Only lines holding the word "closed" are wanted. Copy them from the listing below.
......
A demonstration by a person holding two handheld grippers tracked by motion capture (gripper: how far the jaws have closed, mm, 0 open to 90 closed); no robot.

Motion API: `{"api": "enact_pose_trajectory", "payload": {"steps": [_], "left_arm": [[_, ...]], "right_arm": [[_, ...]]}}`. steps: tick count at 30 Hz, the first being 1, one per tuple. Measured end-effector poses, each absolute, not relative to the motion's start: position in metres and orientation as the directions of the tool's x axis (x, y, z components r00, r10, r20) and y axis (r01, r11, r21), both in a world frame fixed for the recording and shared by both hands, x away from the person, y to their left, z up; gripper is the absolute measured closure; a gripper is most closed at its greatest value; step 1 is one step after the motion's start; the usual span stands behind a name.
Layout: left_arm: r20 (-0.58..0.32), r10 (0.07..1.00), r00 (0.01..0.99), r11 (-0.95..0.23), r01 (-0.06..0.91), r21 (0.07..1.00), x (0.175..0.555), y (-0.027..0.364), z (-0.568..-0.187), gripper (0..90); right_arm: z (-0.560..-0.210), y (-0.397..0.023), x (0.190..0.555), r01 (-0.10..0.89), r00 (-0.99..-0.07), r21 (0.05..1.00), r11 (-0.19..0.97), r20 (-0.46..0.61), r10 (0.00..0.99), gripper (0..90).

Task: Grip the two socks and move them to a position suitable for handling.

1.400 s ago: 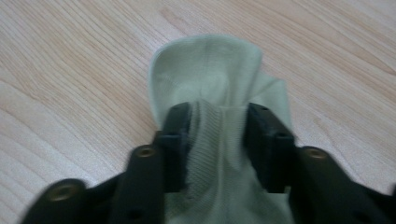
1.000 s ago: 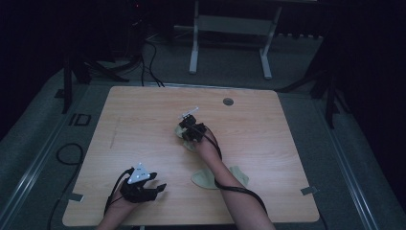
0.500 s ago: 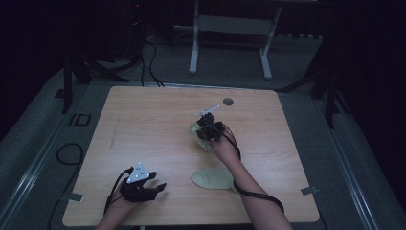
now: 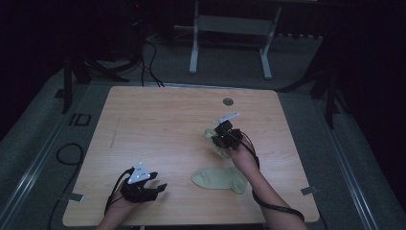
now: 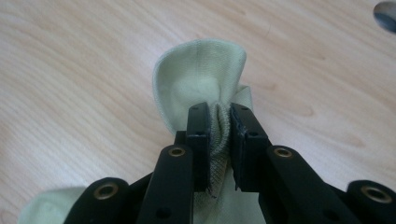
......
> [Exercise solution]
A demonstration by a person holding two handheld grippers tracked by motion capture (gripper: how far the jaws have closed, mm, 0 open to 90 closed); no robot.
Motion API: `{"api": "enact_pose_trajectory", "payload": {"steps": [_], "left_arm": [[_, ...]], "right_arm": [[_, ...]]}}`. steps: tick count at 30 Hz, the first being 1, one per tuple. Measured end-effector poses, each absolute, not relative to the motion's start: position in metres and orientation as the directions of the tool's x axis (x, y, z components r00, r10, r20) and y axis (r01, r11, r21), both in a world frame fixed for the recording and shared by both hands, x away from the person, y to their left, z up; gripper is the absolute measured closure; a gripper is most closed at its greatest value; step 1 is one step after the motion's start; the usual span stands behind a name.

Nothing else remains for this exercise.